◆ Action item ◆
For every line that contains the string "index", pull that line out of the material below.

◆ Records to process ◆
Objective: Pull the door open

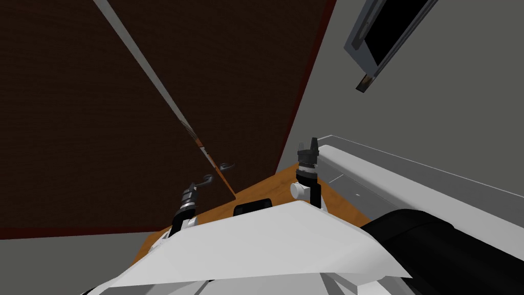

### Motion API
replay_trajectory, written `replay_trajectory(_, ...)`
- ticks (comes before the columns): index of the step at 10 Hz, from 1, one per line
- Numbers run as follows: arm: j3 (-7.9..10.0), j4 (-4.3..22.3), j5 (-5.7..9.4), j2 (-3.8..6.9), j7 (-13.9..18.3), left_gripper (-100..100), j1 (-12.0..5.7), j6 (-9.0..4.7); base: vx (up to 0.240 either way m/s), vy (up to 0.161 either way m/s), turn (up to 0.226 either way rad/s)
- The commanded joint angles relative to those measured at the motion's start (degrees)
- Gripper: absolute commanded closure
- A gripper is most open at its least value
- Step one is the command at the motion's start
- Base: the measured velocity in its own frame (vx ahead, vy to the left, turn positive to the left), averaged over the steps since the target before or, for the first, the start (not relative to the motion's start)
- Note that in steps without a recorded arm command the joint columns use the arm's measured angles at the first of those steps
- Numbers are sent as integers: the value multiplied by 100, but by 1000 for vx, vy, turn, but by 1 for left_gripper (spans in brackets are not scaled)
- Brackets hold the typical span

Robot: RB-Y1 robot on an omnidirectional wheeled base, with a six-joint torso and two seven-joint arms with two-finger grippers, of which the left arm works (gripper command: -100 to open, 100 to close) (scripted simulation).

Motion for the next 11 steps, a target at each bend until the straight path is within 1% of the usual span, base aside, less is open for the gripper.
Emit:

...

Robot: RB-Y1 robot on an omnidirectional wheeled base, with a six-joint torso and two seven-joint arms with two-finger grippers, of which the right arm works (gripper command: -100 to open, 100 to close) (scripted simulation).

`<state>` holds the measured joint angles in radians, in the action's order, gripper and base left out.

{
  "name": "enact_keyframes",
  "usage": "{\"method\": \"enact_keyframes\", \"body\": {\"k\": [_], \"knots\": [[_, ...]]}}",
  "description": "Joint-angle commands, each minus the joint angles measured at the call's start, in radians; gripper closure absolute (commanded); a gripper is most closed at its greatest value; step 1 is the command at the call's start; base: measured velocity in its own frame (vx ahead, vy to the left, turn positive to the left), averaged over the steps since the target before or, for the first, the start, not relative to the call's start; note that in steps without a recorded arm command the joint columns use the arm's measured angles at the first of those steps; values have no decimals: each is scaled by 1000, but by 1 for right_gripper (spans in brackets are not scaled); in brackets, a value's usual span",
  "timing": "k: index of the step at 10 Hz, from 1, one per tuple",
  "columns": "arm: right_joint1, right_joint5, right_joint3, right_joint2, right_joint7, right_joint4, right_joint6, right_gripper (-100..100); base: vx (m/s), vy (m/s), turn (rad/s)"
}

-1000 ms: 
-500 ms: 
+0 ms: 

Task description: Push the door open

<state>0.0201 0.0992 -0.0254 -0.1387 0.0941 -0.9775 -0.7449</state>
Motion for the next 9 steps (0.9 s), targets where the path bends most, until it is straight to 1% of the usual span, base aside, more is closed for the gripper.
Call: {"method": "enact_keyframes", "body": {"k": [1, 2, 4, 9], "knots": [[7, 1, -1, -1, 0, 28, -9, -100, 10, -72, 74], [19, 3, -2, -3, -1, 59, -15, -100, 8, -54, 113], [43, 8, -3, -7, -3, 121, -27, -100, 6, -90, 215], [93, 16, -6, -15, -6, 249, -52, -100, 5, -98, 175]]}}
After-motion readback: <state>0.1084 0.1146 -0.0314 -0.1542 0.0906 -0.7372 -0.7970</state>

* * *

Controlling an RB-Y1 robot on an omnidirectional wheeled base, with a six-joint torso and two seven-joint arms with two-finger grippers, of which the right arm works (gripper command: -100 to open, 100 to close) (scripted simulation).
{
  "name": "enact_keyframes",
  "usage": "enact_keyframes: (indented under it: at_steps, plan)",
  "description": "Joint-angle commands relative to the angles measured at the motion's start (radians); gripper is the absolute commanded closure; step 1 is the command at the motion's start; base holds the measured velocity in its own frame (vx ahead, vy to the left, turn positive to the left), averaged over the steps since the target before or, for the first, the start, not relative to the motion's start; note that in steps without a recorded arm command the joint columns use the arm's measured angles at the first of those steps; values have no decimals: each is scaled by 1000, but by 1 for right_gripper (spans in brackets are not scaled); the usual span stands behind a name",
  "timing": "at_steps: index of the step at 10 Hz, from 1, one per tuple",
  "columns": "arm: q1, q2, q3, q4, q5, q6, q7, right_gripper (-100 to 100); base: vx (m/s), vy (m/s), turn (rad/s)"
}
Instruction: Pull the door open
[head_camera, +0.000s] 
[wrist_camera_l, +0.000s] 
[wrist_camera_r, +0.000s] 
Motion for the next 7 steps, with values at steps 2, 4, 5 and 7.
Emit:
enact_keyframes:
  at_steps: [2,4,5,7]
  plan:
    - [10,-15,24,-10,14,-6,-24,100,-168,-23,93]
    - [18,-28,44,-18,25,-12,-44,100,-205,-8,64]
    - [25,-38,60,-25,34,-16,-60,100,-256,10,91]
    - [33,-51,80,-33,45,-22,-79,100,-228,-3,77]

◆ Answer area ◆
- ticks (comes before the columns): index of the step at 10 Hz, from 1, one per line
  "timing": "k: index of the step at 10 Hz, from 1, one per tuple",
  "timing": "at_steps: index of the step at 10 Hz, from 1, one per tuple",

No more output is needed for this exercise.